TASK GOAL: Beneath this instruction is a block of data; output from it exactly the lines that run from the one containing "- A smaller" through the one containing "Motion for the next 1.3", inclusive.

MATERIAL FOR THIS EXERCISE:
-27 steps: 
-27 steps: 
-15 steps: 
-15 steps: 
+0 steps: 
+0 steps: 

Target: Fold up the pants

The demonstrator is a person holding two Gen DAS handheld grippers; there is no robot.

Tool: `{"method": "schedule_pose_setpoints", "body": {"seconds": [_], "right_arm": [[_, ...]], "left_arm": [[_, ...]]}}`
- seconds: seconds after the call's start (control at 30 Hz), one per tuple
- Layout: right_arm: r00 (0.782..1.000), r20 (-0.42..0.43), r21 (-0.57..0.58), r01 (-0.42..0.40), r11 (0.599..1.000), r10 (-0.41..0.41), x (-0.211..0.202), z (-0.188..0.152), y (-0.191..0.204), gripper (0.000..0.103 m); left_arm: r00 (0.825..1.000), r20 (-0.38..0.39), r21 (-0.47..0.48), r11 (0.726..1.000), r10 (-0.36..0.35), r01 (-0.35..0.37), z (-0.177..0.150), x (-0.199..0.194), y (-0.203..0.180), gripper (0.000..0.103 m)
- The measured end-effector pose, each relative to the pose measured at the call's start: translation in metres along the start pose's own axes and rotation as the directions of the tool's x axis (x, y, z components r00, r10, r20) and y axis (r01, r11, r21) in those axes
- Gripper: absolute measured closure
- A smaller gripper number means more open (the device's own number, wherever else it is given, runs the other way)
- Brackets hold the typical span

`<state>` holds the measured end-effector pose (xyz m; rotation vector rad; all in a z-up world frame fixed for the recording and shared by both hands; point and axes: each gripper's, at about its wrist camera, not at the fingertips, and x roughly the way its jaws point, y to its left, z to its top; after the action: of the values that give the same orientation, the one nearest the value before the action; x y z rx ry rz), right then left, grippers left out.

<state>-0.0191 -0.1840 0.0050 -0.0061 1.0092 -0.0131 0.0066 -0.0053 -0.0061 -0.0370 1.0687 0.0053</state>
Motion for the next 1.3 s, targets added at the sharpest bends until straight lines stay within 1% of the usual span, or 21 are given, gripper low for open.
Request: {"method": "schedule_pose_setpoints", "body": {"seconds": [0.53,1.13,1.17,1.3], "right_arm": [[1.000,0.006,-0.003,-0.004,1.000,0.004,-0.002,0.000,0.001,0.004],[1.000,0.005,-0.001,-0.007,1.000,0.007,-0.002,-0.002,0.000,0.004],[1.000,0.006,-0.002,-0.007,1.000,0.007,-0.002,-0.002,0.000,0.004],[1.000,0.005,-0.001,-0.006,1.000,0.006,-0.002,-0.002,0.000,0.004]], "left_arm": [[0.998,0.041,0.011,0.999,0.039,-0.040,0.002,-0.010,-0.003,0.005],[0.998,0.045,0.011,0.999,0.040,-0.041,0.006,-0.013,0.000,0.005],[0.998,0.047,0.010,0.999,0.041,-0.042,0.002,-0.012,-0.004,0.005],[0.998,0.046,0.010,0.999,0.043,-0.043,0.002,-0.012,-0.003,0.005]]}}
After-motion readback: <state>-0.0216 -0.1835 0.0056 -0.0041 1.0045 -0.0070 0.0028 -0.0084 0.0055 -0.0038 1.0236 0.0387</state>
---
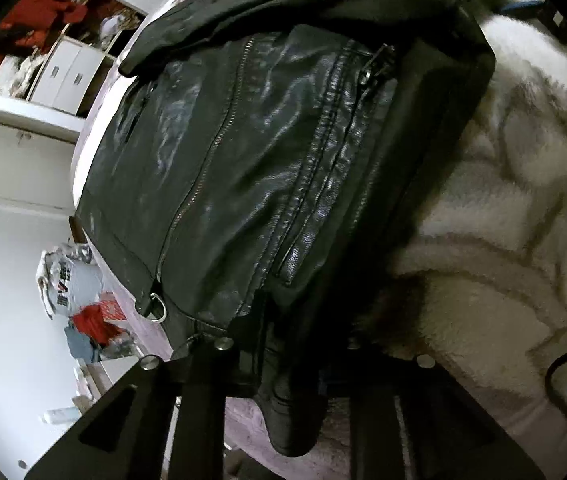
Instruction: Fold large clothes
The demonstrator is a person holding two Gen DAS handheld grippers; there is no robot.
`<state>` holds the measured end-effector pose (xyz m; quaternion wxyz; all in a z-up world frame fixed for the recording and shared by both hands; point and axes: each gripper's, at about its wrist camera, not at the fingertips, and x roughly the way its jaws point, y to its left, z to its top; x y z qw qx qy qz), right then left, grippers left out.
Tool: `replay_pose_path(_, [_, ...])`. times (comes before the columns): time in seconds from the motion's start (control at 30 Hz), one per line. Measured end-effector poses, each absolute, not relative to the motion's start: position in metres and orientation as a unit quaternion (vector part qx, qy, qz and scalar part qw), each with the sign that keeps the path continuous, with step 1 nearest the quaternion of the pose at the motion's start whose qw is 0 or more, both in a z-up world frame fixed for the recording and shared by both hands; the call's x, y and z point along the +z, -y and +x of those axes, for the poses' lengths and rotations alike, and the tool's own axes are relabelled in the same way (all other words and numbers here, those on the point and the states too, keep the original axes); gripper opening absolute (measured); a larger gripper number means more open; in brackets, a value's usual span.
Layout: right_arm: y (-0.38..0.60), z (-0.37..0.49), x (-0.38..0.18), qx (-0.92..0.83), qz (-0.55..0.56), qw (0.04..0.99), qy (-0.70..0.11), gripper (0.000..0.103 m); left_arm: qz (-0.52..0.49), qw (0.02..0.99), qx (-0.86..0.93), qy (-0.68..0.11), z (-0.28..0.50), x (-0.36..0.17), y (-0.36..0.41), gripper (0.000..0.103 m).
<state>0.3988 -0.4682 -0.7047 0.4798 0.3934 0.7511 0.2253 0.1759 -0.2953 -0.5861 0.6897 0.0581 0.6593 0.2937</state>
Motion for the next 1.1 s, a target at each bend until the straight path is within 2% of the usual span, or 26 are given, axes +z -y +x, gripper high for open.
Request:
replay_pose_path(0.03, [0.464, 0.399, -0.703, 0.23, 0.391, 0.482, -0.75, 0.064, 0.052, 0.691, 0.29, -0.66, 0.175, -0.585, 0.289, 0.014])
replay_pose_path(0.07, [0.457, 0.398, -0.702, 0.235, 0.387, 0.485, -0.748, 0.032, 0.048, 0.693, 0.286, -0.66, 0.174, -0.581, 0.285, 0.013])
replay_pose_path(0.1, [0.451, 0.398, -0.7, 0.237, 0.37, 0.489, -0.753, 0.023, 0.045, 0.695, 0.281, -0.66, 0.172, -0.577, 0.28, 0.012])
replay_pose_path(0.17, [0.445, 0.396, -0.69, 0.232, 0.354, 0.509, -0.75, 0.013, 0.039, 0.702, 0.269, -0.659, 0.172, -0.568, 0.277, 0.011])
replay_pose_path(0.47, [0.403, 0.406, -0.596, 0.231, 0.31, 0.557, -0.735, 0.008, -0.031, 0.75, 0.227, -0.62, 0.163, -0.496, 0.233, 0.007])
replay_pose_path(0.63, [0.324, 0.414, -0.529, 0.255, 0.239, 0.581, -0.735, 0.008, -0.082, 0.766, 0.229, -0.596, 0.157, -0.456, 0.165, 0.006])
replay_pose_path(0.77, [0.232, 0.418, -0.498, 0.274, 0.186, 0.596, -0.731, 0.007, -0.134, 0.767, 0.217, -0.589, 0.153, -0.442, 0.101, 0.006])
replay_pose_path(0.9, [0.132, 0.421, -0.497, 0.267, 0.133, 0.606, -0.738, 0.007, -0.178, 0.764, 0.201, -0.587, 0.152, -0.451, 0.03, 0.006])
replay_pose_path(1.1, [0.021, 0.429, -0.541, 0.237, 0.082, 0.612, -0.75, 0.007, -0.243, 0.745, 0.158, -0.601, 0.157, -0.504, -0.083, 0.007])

WRITTEN RESPONSE:
- A smaller gripper number means more open (the device's own number, wherever else it is given, runs the other way)
- Brackets hold the typical span

`<state>` holds the measured end-effector pose (xyz m; rotation vector rad; all in a z-up world frame fixed for the recording and shared by both hands; point and axes: each gripper's, at about its wrist camera, not at the fingertips, and x roughly the way its jaws point, y to its left, z to its top; after the action: of the values that give the same orientation, the one nearest the value before the action; x y z rx ry rz), right then left, grippers left out.

<state>-0.0191 -0.1840 0.0050 -0.0061 1.0092 -0.0131 0.0066 -0.0053 -0.0061 -0.0370 1.0687 0.0053</state>
Motion for the next 1.3 s, targets added at the sharpest bends until straight lines stay within 1% of the usual span, or 21 are given, gripper low for open.

This response is done.